Ontario court alters sex trade landscape
Health & Safety Health & Safety Violence in the Workplace
TORONTO (Canadian OH&S News)
TORONTO (Canadian OH&S News)
In a bid to increase sex worker safety, Ontario’s top court has ruled that they should be able to legally work indoors as well as have the ability to hire protection, but selling their services in public is still illegal.
The Court of Appeal for Ontario released its decision on March 26 into a 2010 ruling by Justice Susan Himel that struck down provisions related to bawdy houses (or brothels), living on the avails of prostitution and solicitation in the Criminal Code of Canada.
In a unanimous decision, the five-judge panel declared section 210 (bawdy houses) and section 212(1)(j) (living off the avails) of the code unconstitutional because they made the work unjustifiably more dangerous for workers. The panel was split three-to-two on the constitutional validity of section 213(1)(c), ultimately maintaining the law on public solicitation as a reasonable limit on freedom of expression.
“The court says that sex workers are worthy of the same constitutional protection as all the people in this room,” Alan Young, the lawyer representing sex workers, said in a press conference following the decision.
“The court is telling the federal government to catch up to what the federally appointed Fraser Committee suggested in 1985. Which is pretty much, keep a law for the street and allow bawdy houses,” says Valerie Scott, legal co-ordinator for Sex Professionals of Canada and a respondent in the appeal.
While sex work is not illegal in Canada, those three provisions made practice next to impossible without breaking the law.
“It seems obvious that it is more dangerous for a prostitute if she goes to some unknown destination controlled by the customer, rather than working at a venue under the prostitute’s control at which she can take steps to enhance safety,” the ruling reads. “The advantages of ‘home field’ are well understood by everyone.”
Just giving sex workers the ability to legally work together in a brothel should cut down on instances of violence, Scott argues.
The living on the avails provision, which made it illegal for anyone to make money from a sex worker if the money was earned through prostitution, was modified so it only applies to cases of exploitation. “As it stands, the blanket prohibition on living on the avails catches not just the driver or the bodyguard (who may be a pimp by another name), but also the accountant who keeps the prostitute’s records and the receptionist who books appointments and checks credit card numbers,” the ruling explains.

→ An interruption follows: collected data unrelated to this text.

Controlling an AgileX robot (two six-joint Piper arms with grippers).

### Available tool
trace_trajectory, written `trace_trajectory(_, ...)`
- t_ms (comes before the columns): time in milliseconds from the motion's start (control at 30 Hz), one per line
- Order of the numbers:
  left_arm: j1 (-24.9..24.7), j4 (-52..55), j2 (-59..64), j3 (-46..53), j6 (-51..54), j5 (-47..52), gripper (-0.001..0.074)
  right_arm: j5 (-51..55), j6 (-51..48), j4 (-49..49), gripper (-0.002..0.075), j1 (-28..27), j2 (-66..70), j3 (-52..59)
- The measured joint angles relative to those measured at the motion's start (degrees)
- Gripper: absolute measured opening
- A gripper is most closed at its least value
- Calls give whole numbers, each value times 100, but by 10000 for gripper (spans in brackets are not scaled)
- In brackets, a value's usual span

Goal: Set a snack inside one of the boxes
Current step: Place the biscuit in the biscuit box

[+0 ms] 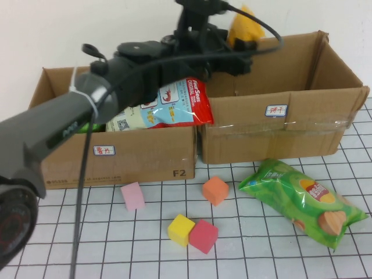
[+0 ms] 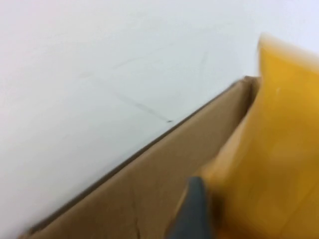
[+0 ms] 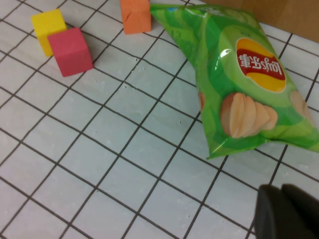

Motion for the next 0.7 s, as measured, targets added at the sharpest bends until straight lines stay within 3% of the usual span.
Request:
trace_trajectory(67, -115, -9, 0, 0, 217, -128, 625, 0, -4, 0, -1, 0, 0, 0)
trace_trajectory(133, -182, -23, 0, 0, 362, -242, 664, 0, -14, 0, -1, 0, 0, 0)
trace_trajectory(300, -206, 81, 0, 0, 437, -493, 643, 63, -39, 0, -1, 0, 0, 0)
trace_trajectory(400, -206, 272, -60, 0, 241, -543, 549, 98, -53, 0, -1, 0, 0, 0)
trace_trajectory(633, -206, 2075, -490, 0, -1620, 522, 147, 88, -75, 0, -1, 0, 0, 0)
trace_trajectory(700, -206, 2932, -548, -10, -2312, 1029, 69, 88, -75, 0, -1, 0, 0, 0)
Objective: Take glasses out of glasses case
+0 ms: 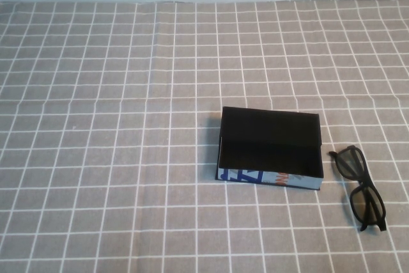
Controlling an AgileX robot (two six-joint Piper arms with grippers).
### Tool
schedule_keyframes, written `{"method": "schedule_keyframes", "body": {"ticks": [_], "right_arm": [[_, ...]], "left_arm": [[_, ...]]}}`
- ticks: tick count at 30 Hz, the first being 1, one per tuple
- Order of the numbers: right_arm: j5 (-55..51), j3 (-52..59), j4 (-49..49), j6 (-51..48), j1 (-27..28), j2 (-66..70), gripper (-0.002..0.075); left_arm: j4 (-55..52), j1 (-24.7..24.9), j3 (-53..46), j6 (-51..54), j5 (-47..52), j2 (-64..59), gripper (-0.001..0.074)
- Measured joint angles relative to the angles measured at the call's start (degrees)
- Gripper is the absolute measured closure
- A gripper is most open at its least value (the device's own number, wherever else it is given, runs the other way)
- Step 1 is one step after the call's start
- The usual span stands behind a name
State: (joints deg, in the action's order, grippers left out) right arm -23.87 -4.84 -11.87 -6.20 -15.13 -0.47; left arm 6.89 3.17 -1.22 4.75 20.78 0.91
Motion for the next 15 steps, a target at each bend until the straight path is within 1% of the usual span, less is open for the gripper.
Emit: {"method": "schedule_keyframes", "body": {"ticks": [10,15], "right_arm": [[0.8,3.4,8.2,-0.1,0.7,-0.1,0.0743],[3.7,6.0,10.3,-0.2,0.7,-0.3,0.0743]], "left_arm": [[0.0,0.0,0.0,0.0,0.0,0.0,0.0740],[0.0,0.0,0.0,0.0,0.0,0.0,0.0740]]}}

Government given one year to amend provision
The bawdy house provision has been suspended for one year to give the government time to draft a provision that complies with the Canadian Charter of Rights and Freedoms, and the living on the avails provision is stayed by 30 days.

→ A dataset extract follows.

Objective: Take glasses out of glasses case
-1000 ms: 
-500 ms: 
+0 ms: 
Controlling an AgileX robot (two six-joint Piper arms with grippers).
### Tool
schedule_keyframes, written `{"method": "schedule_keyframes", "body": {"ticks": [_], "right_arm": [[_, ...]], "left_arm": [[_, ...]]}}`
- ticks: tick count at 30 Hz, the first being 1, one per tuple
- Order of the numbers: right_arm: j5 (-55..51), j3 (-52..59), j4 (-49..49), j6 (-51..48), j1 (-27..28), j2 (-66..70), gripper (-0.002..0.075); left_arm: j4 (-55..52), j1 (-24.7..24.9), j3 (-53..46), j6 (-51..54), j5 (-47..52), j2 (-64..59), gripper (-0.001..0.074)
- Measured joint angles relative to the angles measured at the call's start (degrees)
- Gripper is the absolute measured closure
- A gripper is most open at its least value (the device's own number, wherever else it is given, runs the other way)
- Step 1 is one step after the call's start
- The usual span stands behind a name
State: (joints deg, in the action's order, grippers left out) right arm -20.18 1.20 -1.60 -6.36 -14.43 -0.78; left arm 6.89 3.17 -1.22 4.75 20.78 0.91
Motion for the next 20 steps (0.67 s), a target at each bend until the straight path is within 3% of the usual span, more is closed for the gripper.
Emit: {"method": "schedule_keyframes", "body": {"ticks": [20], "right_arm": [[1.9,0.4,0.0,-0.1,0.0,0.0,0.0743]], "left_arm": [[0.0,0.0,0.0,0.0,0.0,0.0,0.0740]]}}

Justices James MacPherson and Eleanore Cronk disagreed with the majority opinion to have the solicitation provision remain in full force.
“The communicating provision chokes off self-protection options for prostitutes who are already at enormous risk. The evidence in the record about the violence faced by street prostitutes across Canada is, in a word, overwhelming. One does not need to conjure up the face of Robert Pickton to know that this is true,” Justice MacPherson writes.

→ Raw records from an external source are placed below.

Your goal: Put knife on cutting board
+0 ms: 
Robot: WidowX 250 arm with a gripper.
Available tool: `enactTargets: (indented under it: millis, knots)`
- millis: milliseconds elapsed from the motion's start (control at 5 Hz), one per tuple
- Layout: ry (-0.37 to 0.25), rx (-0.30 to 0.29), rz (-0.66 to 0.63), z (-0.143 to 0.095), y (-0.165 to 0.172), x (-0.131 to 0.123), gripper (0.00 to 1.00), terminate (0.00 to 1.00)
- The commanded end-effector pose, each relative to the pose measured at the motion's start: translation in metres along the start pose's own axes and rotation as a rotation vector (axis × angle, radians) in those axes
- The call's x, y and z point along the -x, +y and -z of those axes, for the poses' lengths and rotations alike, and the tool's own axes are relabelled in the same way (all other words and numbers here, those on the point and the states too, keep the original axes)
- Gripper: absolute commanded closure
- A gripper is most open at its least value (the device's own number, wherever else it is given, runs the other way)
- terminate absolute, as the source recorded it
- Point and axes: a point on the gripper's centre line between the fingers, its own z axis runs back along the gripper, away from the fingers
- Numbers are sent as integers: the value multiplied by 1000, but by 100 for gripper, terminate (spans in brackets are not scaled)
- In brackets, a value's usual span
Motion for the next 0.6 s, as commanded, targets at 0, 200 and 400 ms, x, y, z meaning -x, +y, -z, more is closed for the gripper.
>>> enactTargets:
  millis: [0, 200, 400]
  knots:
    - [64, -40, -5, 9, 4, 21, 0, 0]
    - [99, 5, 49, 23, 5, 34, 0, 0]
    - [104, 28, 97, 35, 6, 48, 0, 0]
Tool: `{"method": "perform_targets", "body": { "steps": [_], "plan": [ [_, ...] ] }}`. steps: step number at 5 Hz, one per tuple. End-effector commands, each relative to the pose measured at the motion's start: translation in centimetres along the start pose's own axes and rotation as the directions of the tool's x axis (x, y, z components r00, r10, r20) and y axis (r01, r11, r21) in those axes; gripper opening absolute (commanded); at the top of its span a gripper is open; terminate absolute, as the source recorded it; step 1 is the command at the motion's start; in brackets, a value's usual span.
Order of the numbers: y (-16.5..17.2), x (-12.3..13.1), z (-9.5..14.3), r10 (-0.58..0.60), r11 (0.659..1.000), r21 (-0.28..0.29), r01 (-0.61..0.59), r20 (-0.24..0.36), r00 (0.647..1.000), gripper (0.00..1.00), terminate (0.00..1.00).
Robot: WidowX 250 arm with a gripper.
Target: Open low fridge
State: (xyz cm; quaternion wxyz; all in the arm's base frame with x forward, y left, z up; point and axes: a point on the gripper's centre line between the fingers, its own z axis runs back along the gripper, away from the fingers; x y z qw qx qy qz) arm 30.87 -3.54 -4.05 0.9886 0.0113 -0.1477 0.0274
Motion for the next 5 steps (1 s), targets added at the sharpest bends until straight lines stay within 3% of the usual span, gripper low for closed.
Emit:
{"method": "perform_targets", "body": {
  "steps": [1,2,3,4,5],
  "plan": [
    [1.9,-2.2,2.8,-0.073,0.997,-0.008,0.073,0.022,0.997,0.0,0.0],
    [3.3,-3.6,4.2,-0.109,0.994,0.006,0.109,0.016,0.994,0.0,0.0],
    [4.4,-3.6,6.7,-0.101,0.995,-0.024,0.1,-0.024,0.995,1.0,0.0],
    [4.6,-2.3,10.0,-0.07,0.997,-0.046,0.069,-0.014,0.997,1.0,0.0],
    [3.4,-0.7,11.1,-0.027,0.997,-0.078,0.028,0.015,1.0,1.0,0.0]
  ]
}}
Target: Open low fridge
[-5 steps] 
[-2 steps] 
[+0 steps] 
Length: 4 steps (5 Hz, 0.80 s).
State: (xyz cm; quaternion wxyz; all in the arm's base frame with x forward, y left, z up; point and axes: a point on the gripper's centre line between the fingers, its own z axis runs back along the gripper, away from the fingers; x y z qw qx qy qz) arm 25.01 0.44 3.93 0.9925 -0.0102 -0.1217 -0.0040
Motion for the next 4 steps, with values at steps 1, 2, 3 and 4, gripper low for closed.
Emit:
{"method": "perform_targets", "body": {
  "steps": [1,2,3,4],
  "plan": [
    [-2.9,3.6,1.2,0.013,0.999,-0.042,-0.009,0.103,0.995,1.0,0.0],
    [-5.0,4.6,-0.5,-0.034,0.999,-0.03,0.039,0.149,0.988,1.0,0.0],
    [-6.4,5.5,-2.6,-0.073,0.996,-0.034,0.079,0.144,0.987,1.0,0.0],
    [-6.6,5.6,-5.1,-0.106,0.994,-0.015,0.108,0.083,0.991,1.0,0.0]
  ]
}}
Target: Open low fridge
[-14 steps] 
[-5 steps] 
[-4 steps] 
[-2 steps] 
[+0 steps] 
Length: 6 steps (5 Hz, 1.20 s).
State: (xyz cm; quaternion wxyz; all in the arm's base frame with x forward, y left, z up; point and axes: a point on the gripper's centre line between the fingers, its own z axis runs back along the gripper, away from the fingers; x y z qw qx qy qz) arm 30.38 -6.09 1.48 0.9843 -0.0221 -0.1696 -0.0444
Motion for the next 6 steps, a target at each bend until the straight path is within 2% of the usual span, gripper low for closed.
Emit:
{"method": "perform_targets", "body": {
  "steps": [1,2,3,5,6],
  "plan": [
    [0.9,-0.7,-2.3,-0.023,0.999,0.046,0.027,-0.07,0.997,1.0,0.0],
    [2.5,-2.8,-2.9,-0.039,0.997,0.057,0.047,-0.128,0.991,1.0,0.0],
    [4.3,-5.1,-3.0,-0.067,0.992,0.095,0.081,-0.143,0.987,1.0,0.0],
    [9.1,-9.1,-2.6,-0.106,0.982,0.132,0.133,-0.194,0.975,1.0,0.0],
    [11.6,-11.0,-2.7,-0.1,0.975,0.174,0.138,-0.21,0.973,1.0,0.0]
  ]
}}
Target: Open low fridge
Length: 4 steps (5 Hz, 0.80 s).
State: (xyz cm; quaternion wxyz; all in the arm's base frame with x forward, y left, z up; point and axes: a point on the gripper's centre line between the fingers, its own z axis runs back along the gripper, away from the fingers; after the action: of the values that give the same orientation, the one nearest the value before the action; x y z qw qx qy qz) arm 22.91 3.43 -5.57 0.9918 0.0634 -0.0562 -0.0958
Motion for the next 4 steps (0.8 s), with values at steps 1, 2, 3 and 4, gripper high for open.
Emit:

“The world in which street prostitutes actually operate is the streets, on their own. It is not a world of receptionists, drivers and bodyguards. [It] is a world of dark streets and barren, isolated, silent places. It is a dangerous world, with always the risk of violence and even death,” Justice MacPherson writes.
Opinions from sex work support organizations are divided on whether the ruling is a victory for sex workers.
Keisha Scott, co-ordinator for Maggie’s: The Toronto Sex Workers Action Project, says she was disappointed in the decision. Because the solicitation law was upheld, the ruling can only be considered a small gain for sex workers.
“If you’re privileged enough to be indoors then you’ll be okay but if you choose to work in a different fashion then no, you don’t have the same labour rights or human rights as everyone else,” she says, adding that street-based sex workers are the most vulnerable to violence and abuse.
Bridget Perrier, a co-founder of Sex Trade 101 and a former sex worker, says she was disheartened by the ruling because it legitimizes the work, while her organization is trying to help workers get out and stay out of the industry.
The ruling is expected to be appealed up to the Supreme Court of Canada.
Moving forward, both Valerie Scott and Keisha Scott (no relation) said they hope sex workers are brought to the table when legislation and bylaws are being drafted that will impact their industry.
For its part, the Ministry of Labour is reviewing the decision but is unable to comment, a spokesman says.